Lots of ports in a small space.
Expandable to 10,000 servers.
Up to 64 simultaneous users.
Cat 5 Cabling.
No way to get to a CLI other than through LSMS or serial/modem connections.
Obscure access control.
Because the UMT1664 is a multiuser device, you must mediate usage for any particular server. Paragon gives you three options to control contention for the same systems: private, public view and PC share. Private mode gives one user exclusive access to a system. Public view mode lets a user see the screen of a system controlled by another user. PC share mode, the solution I selected for my tests, lets two users alternately control a system, with that control being shifted based on a time-out schedule set by the admin.
As the UMT1664 administrator, you assign user IDs and passwords and define access rules that go into effect as soon as the user is logged in. You can use a RADIUS server for authentication. Maybe Raritan's group ID scheme is intuitive to someone in some universe, but my jaw dropped when I began to explore the access settings. Users and computers can each be assigned nonexclusive group IDs from 00 to 99, with 00 as the default. Computers with an ID of 00 can be accessed by anyone.

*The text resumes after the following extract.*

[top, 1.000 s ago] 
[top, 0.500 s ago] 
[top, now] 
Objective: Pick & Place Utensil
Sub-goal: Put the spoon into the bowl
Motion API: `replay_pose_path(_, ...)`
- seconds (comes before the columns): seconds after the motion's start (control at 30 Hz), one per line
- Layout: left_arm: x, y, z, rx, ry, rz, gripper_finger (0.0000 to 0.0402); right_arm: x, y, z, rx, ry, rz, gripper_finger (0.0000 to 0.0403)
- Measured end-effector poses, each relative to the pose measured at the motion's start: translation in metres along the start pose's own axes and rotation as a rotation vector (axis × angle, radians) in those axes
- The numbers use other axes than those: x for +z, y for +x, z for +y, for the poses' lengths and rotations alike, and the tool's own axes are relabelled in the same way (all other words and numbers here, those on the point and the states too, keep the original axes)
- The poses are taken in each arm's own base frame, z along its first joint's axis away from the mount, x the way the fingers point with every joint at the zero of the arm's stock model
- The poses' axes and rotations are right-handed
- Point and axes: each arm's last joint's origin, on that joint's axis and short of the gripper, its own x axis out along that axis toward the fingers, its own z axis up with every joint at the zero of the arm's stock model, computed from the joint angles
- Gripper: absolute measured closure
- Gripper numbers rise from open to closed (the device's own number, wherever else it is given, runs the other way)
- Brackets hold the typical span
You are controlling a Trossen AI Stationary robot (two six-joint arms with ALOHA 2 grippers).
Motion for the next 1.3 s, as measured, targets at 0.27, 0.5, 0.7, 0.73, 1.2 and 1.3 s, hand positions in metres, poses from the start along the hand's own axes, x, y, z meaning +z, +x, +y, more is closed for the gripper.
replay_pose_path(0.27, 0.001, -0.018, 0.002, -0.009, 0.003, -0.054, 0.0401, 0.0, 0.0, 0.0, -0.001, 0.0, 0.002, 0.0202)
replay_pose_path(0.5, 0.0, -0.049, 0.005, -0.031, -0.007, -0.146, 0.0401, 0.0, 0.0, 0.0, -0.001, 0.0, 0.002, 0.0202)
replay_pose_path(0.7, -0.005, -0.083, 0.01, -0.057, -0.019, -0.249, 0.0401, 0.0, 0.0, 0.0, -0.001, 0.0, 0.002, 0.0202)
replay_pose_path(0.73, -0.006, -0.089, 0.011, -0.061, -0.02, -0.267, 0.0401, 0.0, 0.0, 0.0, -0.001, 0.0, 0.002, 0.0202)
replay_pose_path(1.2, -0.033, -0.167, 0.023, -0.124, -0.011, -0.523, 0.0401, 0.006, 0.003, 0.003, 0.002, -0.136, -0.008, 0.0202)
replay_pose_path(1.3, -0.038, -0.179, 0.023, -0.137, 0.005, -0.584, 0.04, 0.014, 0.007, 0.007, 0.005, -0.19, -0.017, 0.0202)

Users with a group ID of 00 can access any system. Simple enough. Now let's say you assign a user to a group ID of 05. That user can access systems with group IDs of 00, 05 and 50-59. Why not 15 and 25 and 35 and so on? Assign a user a group ID of 98, and they can access systems with group IDs of 00, 09 and 98. Why 09? After you figure that out, you can assign users to five different group IDs, and systems to eight different group IDs. The system is flexible if incomprehensible--Raritan devotes an entire appendix in the manual to setting access via group IDs.

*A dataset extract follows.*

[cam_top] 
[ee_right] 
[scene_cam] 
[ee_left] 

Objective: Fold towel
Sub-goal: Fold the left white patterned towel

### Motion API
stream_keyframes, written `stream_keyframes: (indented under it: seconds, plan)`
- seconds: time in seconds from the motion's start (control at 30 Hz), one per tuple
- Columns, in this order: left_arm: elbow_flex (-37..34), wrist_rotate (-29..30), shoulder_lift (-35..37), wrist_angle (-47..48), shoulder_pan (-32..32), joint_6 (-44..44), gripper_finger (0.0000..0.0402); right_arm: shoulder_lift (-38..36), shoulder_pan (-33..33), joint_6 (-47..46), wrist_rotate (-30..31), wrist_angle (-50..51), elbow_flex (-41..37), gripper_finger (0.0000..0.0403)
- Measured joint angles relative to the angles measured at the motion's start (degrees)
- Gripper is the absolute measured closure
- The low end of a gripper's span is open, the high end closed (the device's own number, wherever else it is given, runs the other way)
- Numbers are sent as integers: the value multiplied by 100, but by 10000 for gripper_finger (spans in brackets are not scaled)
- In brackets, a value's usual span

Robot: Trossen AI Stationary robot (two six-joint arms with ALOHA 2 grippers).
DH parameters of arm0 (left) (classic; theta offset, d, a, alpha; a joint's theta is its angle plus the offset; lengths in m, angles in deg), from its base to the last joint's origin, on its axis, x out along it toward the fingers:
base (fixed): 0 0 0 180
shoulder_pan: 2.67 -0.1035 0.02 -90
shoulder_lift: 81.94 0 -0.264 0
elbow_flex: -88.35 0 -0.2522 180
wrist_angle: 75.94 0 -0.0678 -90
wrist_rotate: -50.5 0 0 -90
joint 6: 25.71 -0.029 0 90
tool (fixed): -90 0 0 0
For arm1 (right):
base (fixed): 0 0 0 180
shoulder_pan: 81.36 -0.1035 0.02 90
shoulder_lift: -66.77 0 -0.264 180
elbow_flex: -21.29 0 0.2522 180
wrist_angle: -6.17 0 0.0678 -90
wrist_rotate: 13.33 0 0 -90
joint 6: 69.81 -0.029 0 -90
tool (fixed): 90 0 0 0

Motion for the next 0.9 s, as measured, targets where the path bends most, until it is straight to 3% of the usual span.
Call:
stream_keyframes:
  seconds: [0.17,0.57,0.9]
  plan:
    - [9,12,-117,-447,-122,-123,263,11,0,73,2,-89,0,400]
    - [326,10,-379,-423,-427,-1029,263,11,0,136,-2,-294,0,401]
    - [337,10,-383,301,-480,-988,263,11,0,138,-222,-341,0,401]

TeleReach is nearly two years old, but Raritan's April upgrade, at $7,895, includes connectivity via any IE 4.x or later browser, in addition to the 32-bit Windows application. TeleReach Web access requires ActiveX, hence the IE-only limitation. The Web interface is almost identical to the Microsoft Windows application interface--the two schemes share a considerable amount of common code. The Web interface provides from one to four separate remote sessions to whatever you have connected to TeleReach.